(Stored data entries)
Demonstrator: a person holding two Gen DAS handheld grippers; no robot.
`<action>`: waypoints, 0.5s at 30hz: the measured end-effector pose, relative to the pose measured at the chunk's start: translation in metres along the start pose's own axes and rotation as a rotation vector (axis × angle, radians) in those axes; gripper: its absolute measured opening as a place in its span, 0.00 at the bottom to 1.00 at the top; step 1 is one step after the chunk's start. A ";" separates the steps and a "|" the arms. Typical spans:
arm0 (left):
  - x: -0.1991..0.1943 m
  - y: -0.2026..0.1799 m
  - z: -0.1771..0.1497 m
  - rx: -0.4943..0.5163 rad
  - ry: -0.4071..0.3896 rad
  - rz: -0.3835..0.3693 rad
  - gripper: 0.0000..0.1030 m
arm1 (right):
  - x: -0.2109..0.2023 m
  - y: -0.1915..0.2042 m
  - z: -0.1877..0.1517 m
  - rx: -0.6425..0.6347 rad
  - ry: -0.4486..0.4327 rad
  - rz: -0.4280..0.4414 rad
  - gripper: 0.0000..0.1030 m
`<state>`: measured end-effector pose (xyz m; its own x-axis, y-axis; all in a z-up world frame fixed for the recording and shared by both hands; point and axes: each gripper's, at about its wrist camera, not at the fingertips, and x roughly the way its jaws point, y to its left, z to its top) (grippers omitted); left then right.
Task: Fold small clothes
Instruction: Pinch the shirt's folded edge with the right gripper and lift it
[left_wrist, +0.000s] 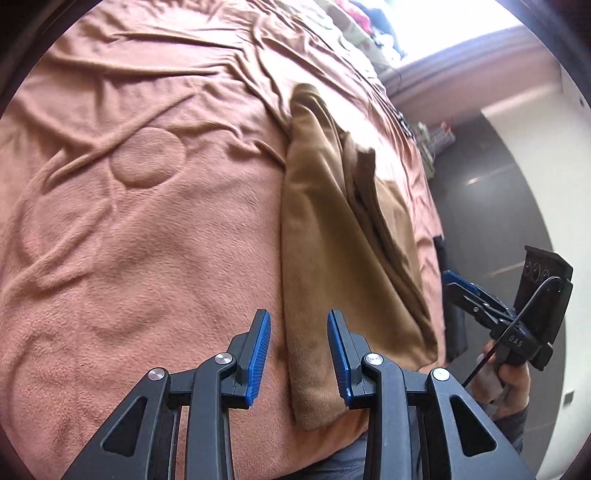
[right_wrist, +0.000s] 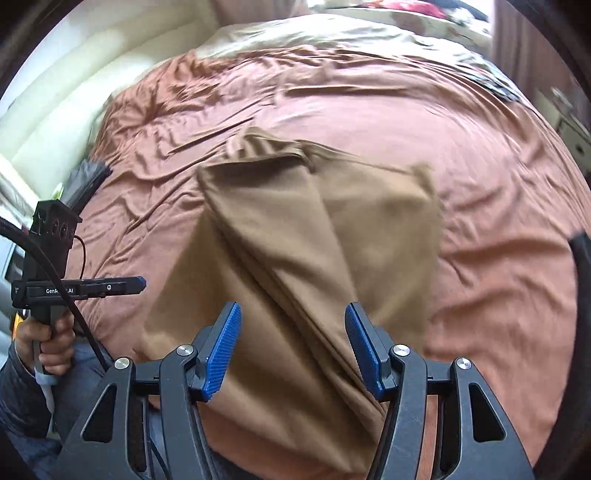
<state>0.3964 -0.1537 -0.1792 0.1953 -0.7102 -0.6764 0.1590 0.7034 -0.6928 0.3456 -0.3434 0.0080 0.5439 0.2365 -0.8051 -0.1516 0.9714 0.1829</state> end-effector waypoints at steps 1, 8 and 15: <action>-0.003 0.004 0.000 -0.017 -0.008 -0.007 0.33 | 0.008 0.006 0.009 -0.024 0.010 -0.006 0.55; -0.014 0.018 0.002 -0.092 -0.051 -0.036 0.33 | 0.052 0.037 0.048 -0.152 0.064 -0.044 0.55; -0.023 0.026 0.001 -0.142 -0.097 -0.036 0.32 | 0.093 0.060 0.067 -0.241 0.122 -0.079 0.55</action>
<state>0.3968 -0.1191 -0.1810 0.2859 -0.7243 -0.6274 0.0308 0.6614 -0.7494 0.4419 -0.2617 -0.0180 0.4609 0.1416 -0.8761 -0.3122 0.9500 -0.0107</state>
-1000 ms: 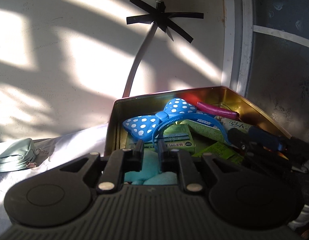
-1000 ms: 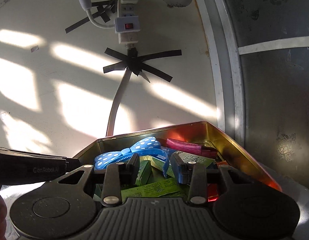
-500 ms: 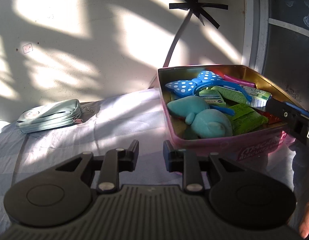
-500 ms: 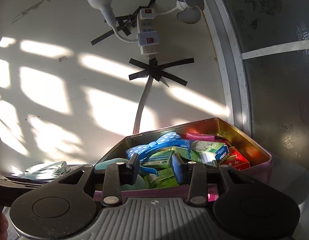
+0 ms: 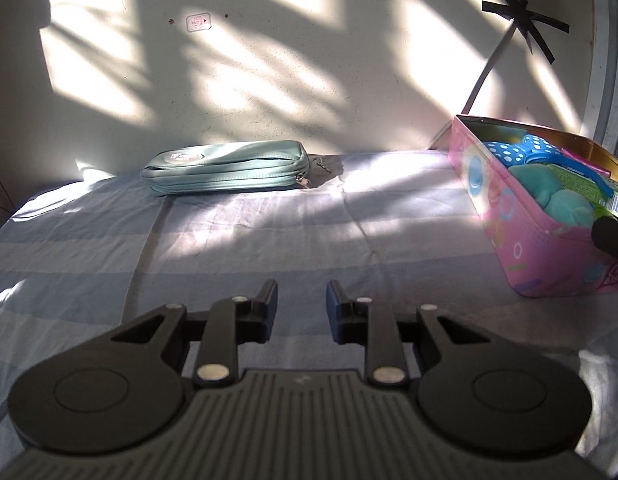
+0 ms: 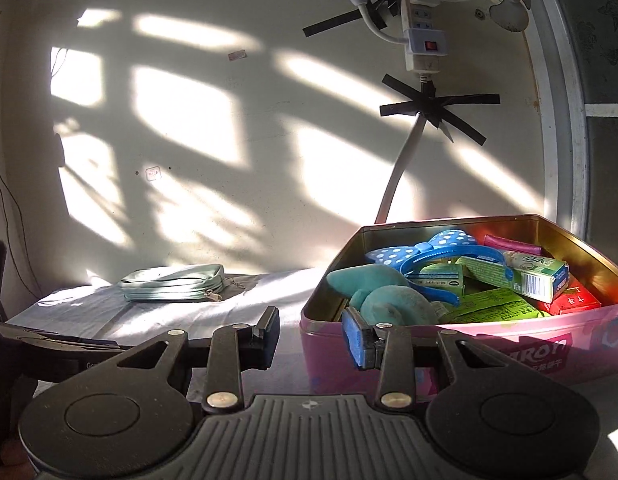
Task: Organize objects
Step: 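Reach the right gripper to the teal pouch and grasp its end, then lift the teal pouch and carry it over the pink tin, then lower the teal pouch into the tin and open the right gripper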
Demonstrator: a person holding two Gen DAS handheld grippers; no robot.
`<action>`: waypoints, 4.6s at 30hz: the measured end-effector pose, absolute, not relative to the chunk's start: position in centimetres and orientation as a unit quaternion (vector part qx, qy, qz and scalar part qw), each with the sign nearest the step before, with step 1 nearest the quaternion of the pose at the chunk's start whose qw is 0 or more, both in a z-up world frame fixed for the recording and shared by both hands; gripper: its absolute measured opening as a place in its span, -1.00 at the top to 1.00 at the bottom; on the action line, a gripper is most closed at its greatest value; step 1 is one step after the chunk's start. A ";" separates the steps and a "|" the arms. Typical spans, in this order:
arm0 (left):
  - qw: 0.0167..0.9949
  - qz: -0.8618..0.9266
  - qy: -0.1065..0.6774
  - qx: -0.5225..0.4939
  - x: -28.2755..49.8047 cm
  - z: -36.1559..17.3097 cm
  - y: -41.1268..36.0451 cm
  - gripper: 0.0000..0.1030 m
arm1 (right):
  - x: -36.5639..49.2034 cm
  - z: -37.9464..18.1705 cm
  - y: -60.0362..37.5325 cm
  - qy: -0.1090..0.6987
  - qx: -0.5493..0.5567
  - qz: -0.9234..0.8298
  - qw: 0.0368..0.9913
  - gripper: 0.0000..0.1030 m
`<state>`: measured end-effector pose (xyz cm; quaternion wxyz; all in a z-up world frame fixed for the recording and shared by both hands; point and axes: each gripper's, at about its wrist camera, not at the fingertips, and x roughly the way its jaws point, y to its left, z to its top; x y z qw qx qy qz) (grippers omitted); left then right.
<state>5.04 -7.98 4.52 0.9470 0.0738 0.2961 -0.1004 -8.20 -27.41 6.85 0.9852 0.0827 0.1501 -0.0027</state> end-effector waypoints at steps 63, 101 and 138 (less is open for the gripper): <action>0.973 -0.004 0.211 -0.091 10.1 3.7 8.3 -0.03 | -3.2 5.7 -24.5 0.350 0.187 0.129 0.909 0.53; 0.927 -0.304 0.210 -0.069 4.9 13.5 -6.7 0.36 | -12.6 8.3 -34.9 0.140 0.151 0.117 0.971 0.14; 0.931 -0.240 0.233 0.149 1.9 10.5 -22.9 -0.68 | -15.6 6.5 -44.1 0.058 0.187 -0.118 0.973 -0.32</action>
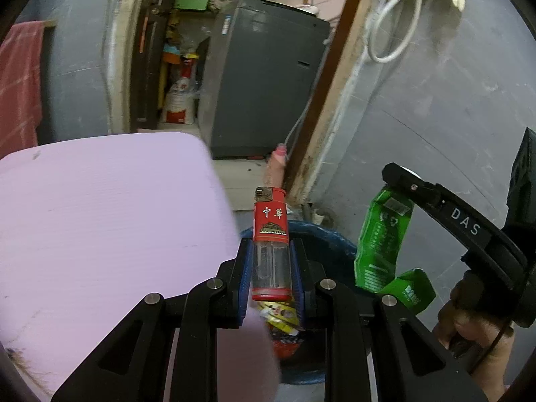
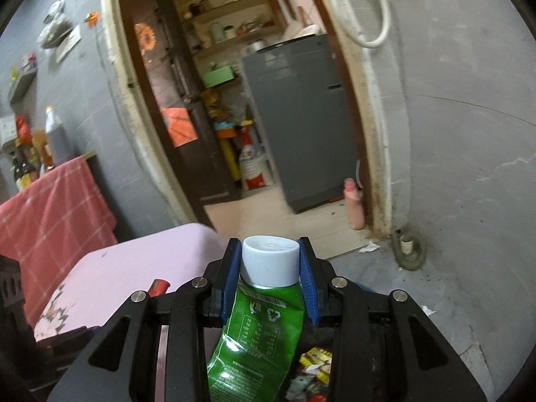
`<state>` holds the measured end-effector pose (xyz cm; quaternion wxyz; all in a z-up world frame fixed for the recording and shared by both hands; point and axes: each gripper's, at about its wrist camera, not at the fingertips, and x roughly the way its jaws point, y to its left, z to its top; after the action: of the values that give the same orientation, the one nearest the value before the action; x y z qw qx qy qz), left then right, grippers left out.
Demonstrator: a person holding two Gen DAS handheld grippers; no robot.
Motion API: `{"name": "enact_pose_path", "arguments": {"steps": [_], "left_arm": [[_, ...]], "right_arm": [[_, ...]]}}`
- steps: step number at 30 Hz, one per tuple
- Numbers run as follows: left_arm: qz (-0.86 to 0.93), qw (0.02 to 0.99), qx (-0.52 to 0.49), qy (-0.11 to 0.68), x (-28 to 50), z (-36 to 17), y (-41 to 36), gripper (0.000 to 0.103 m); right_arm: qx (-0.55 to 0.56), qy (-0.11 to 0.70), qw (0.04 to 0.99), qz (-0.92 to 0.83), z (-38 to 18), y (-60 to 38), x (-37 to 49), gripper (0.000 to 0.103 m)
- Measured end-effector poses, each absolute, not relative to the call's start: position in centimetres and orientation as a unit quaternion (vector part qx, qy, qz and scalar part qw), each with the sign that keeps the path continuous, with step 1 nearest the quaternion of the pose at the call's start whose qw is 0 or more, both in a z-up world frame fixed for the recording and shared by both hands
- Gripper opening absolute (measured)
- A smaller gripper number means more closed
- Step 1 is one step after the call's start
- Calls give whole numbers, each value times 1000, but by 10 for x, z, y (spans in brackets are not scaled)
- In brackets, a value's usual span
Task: Collect trash
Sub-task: 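Carry the red lighter and green tube over the trash bin, then open the left tool to drop the lighter while the right tool drops the tube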
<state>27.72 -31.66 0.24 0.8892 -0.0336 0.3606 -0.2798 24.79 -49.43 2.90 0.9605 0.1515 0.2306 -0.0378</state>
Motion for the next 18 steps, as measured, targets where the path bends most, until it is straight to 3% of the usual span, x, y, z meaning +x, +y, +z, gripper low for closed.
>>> {"name": "enact_pose_path", "arguments": {"steps": [18], "left_arm": [[-288, 881, -31, 373, 285, -20, -349, 19]], "right_arm": [[144, 254, 955, -53, 5, -522, 249, 32]]}}
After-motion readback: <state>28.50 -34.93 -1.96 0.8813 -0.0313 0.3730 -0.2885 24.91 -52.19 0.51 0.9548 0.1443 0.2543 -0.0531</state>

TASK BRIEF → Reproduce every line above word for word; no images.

EXERCISE RESULT →
Demonstrator: a person holding two Gen DAS handheld grippers; no robot.
`<action>`: waypoints, 0.5s at 30hz: the measured end-effector pose, relative to the pose measured at the chunk's start: translation in metres along the start pose's own axes and rotation as a rotation vector (axis × angle, radians) in those axes; gripper: its absolute measured opening as a place in its span, 0.00 at the bottom to 1.00 at the top; step 1 is one step after the chunk's start. A ";" separates the steps and a "|" the arms. Typical spans:
arm0 (left):
  - x: -0.1991..0.1943 m
  - y: -0.2026..0.1799 m
  - z: -0.1771..0.1497 m
  - rx: -0.4943..0.5163 rad
  - ry: -0.4071..0.3896 rad
  - rz: -0.3835..0.3693 rad
  - gripper: 0.0000..0.1030 m
arm1 (right):
  - x: -0.2109..0.2023 m
  - y: -0.1915..0.2042 m
  - z: -0.1877..0.1517 m
  - rx: -0.6425..0.6347 rad
  - ry: -0.4486..0.4327 rad
  - rz: -0.4280..0.4414 rad
  - gripper: 0.0000..0.1030 m
`<state>`: measured end-effector pose (xyz m; its own x-axis, y-axis; all in a z-up world frame fixed for the recording and shared by both hands; point and axes: each gripper's, at about its wrist camera, not at the fingertips, and x roughly the way its jaws point, y to its left, z to its top) (grippers omitted); left then right.
Task: Fold small clothes
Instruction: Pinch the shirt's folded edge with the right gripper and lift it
[left_wrist, +0.000s] 
[right_wrist, +0.000s] 
<state>0.3964 -0.1537 -0.1792 0.1953 -0.7102 -0.6764 0.1590 0.7034 -0.6928 0.3456 -0.3434 0.0080 0.5439 0.2365 -0.8051 -0.1516 0.9714 0.1829</state> end-effector waypoints at steps 1, 8 and 15: <action>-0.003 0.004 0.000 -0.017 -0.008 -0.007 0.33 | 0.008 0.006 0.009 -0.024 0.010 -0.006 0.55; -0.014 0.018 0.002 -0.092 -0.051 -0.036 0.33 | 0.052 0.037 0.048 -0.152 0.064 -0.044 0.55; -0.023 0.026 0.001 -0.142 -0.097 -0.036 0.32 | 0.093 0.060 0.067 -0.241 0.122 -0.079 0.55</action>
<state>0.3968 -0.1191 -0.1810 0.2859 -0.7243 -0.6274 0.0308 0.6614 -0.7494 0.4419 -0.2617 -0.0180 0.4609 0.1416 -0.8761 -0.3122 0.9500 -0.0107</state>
-1000 ms: 
-1000 ms: 
-500 ms: 
-500 ms: 
+0 ms: 
+0 ms: 
Task: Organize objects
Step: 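Reach the right gripper to the teal pouch and grasp its end, then lift the teal pouch and carry it over the pink tin, then lower the teal pouch into the tin and open the right gripper
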Demonstrator: a person holding two Gen DAS handheld grippers; no robot.
`<action>`: waypoints, 4.6s at 30hz: the measured end-effector pose, absolute, not relative to the chunk's start: position in centimetres and orientation as a unit quaternion (vector part qx, qy, qz and scalar part qw), each with the sign nearest the step before, with step 1 nearest the quaternion of the pose at the chunk's start whose qw is 0 or more, both in a z-up world frame fixed for the recording and shared by both hands; gripper: its absolute measured opening as a place in its span, -1.00 at the top to 1.00 at the bottom; on the action line, a gripper is most closed at its greatest value; step 1 is one step after the chunk's start. A ";" separates the steps and a "|" the arms. Typical spans, in this order:
arm0 (left):
  - qw: 0.0167..0.9949
  - qz: -0.8618..0.9266
  - qy: -0.1065..0.6774
  - qx: -0.5225..0.4939
  - x: -28.2755..49.8047 cm
  - z: -36.1559..17.3097 cm
  - y: -41.1268..36.0451 cm
  - gripper: 0.0000..0.1030 m
arm1 (right):
  - x: -36.5639..49.2034 cm
  - z: -37.9464..18.1705 cm
  - y: -60.0362..37.5325 cm
  - qy: -0.1090..0.6987
  - qx: -0.5493..0.5567
  - qz: -0.9234..0.8298
  - qw: 0.0368..0.9913
  - gripper: 0.0000..0.1030 m
`<state>`: measured end-effector pose (xyz cm; quaternion wxyz; all in a z-up world frame fixed for the recording and shared by both hands; point and axes: each gripper's, at about its wrist camera, not at the fingertips, and x roughly the way its jaws point, y to its left, z to its top; x y z qw qx qy qz) (grippers omitted); left then right.
<state>5.04 -7.98 4.52 0.9470 0.0738 0.2961 -0.1004 -8.20 -27.41 6.85 0.9852 0.0827 0.1501 -0.0027</state> end-effector waypoints at steps 63, 101 and 138 (less is open for the gripper): <action>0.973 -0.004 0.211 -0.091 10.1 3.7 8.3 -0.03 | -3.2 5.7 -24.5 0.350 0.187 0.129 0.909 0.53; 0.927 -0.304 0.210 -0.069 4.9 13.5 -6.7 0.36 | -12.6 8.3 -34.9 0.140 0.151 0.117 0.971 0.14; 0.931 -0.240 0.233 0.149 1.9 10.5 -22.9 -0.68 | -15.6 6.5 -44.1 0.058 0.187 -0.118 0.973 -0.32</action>
`<state>` holds the measured end-effector pose (xyz cm; quaternion wxyz; all in a z-up world frame fixed for the recording and shared by both hands; point and axes: each gripper's, at about its wrist camera, not at the fingertips, and x roughly the way its jaws point, y to its left, z to its top; after the action: of the values that give the same orientation, the one nearest the value before the action; x y z qw qx qy qz), left then right, grippers left out.
Demonstrator: a person holding two Gen DAS handheld grippers; no robot.
Motion API: `{"name": "enact_pose_path", "arguments": {"steps": [_], "left_arm": [[_, ...]], "right_arm": [[_, ...]]}}`
- steps: step number at 30 Hz, one per tuple
- Numbers run as follows: left_arm: qz (-0.86 to 0.93), qw (0.02 to 0.99), qx (-0.52 to 0.49), qy (-0.11 to 0.68), x (-28 to 50), z (-36 to 17), y (-41 to 36), gripper (0.000 to 0.103 m); right_arm: qx (-0.55 to 0.56), qy (-0.11 to 0.70), qw (0.04 to 0.99), qz (-0.92 to 0.83), z (-38 to 18), y (-60 to 38), x (-37 to 49), gripper (0.000 to 0.103 m)
- Measured end-effector poses, each absolute, not relative to the call's start: position in centimetres and orientation as a unit quaternion (vector part qx, qy, qz and scalar part qw), each with the sign that keeps the path continuous, with step 1 nearest the quaternion of the pose at the call's start whose qw is 0 or more, both in a z-up world frame fixed for the recording and shared by both hands
- Gripper opening absolute (measured)
- A smaller gripper number means more closed
- Step 1 is one step after the call's start
- Calls give whole numbers, each value times 1000, but by 10 for x, z, y (spans in brackets are not scaled)
- In brackets, a value's usual span
Task: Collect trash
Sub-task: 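Carry the red lighter and green tube over the trash bin, then open the left tool to drop the lighter while the right tool drops the tube
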<state>27.72 -31.66 0.24 0.8892 -0.0336 0.3606 -0.2798 24.79 -49.43 2.90 0.9605 0.1515 0.2306 -0.0378</state>
Motion for the next 18 steps, as measured, targets where the path bends most, until it is straight to 3% of the usual span, x, y, z meaning +x, +y, +z, gripper low for closed.
>>> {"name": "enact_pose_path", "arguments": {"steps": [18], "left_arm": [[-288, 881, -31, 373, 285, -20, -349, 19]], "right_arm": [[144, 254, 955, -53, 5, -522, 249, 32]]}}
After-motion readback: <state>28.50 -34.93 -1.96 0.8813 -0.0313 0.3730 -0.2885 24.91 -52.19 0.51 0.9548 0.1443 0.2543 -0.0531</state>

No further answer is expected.